Uncertainty making firms wary of debt: RBA

Colin Brinsden, AAP Economics and Business Correspondent
(Australian Associated Press)


The Reserve Bank is playing close attention to the availability of credit for small businesses, given their importance to the economy and having been hit hard by the COVID-19 pandemic.

RBA assistant governor for financial markets Christopher Kent says while business confidence has improved markedly as of late, smaller businesses in particular remain reluctant to take out new loans.

“Some of this reflects an economic outlook that, while improved, is still very uncertain,” Dr Kent told the Australian Finance Industry Association in an online conference on Wednesday.

“Also, access to finance for smaller businesses has been a long-standing challenge.”

He said smaller businesses have suffered significantly from the economic hardship caused by the pandemic, but a wide range of monetary, fiscal and private-sector measures had been provided support.

“Given the importance of small businesses to the economy, we will continue to pay close attention to their access to finance and their prospects more broadly,” Dr Kent said.

At the same time, the RBA, and other members of the Council of Financial Regulators are keeping a watch on lending standards being maintained as asset prices, such as housing, rise.

Dr Kent said if asset prices were to rise on the back of deteriorating lending standards, that would be a concern to council members and a number of different responses would be considered.

“We are not at that point currently,” he said in response to a question.

“But those responses would not be first and foremost from monetary policy. In fact, there are a lot of other avenues they would pursue.”

Meanwhile, the number of outstanding small businesses and households that deferred their loan repayments during the pandemic continues to shrink.

New figures from the Australian Banking Association show almost 97 per cent of deferred loans had resumed payments by the end of February.

ABA chief executive Anna Bligh says the figures confirm that more customers are getting back on their feet.

“Over the past year, banks have cushioned the blow for their customers,” she told AAP.

“Through 2021, their priority is helping customers rebuild and get ahead.”

Just 2803 small-business loans remain deferred out of the 234,270 that were requested during the depths of the recession.

For households, there are 22,480 still deferred out of the 448,864 requested.

With two weeks to go until the JobKeeper wage subsidy ends, Prime Minister Scott Morrison insists the economy is getting back on its feet.
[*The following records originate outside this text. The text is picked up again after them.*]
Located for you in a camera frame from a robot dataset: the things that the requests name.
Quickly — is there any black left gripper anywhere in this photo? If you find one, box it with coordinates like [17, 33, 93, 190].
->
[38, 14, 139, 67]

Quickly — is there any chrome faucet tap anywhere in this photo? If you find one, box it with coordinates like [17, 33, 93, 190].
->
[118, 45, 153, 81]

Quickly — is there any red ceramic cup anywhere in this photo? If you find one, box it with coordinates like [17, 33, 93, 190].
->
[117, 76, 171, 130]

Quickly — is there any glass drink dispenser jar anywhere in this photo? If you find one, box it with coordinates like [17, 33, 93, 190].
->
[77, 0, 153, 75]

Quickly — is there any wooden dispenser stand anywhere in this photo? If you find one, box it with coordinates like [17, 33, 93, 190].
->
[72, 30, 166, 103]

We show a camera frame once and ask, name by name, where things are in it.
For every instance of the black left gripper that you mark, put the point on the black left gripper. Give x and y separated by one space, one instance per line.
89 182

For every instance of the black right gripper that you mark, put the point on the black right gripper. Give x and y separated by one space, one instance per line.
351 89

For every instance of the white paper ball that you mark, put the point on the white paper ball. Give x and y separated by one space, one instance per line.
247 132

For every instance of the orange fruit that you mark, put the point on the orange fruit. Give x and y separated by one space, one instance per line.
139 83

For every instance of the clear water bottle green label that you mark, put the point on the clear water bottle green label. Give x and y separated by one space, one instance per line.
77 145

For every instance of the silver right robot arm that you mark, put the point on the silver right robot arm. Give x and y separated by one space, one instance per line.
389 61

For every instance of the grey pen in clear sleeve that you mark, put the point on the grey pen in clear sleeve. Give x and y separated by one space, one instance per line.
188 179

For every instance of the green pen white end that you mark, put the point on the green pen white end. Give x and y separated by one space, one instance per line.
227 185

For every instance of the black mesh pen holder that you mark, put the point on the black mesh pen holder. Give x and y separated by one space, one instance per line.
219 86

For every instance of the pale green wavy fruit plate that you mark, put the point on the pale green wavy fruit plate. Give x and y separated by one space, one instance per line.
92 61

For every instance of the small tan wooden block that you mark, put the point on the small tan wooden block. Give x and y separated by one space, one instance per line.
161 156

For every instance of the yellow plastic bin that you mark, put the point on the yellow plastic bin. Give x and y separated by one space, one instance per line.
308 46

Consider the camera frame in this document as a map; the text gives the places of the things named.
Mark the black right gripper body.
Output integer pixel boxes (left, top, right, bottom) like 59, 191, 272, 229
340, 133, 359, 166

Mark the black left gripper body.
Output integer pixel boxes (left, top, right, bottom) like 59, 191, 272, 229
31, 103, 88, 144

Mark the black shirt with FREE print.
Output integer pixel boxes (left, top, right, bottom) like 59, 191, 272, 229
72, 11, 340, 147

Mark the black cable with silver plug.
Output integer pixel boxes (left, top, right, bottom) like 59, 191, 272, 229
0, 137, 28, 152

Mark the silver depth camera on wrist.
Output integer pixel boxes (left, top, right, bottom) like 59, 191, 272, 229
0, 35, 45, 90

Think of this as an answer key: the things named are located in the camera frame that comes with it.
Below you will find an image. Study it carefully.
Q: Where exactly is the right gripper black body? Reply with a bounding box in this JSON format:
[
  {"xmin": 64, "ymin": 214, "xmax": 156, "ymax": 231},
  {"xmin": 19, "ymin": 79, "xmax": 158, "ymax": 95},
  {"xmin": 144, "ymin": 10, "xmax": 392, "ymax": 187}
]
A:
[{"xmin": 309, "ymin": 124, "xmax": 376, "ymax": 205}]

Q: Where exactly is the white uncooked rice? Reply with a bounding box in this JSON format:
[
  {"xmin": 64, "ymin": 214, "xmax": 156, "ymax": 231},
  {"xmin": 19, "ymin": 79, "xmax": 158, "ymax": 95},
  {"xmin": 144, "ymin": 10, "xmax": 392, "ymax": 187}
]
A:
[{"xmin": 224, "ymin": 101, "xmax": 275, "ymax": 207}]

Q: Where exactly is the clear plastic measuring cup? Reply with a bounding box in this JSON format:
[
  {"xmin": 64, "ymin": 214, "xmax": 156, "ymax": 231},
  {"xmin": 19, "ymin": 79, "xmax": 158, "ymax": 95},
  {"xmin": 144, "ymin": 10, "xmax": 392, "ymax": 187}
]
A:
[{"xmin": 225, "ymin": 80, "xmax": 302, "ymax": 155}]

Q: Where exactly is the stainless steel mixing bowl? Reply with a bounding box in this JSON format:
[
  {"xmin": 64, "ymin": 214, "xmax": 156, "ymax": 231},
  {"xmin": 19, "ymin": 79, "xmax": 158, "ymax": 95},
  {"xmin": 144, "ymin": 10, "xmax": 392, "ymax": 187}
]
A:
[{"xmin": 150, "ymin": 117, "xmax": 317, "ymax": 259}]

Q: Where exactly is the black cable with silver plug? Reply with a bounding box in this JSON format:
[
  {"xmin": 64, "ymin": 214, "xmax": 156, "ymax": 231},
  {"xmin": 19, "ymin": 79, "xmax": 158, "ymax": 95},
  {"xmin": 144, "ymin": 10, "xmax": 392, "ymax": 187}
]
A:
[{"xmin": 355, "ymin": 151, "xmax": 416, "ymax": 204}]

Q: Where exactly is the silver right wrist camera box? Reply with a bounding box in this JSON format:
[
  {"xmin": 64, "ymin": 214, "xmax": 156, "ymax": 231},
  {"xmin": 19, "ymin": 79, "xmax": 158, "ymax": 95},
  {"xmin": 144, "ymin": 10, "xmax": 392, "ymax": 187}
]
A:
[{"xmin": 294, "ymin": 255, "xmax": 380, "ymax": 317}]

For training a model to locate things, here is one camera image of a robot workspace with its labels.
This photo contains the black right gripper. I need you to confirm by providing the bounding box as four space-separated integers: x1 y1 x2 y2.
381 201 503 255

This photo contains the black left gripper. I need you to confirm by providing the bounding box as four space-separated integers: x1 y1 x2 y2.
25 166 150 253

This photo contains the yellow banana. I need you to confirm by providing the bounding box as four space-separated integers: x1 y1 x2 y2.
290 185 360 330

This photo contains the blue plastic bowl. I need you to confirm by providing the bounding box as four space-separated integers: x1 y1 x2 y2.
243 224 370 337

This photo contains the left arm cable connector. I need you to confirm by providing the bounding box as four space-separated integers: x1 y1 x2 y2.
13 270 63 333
“It is recovering and the comeback is there and that is enabling Australia to move away from the emergency supports that were so necessary at a time of crisis,” he told parliament.

The Australian Bureau of Statistics’ latest survey of the impact of COVID-19 on households found almost one in five expect expect their finances to improve during the next 12 months and only one in eight expect them to worsen.

During the same period, almost half expect their household will be above to save money.

Even so, Westpac chief economist Bill Evans expects the household sector will be the key driver of growth in 2021 as elevated saving levels unwind and support strong consumer spending.

The Westpac-Melbourne Institute leading index for February – which indicates the likely pace of economic activity three to nine months into the future – continues to point to above-trend annual growth, which is usually seen about 2.8 per cent.

Mr Evans said the result is consistent with Westpac’s view, having recently lifted its growth forecast for 2021 to 4.5 per cent from 4.0 per cent.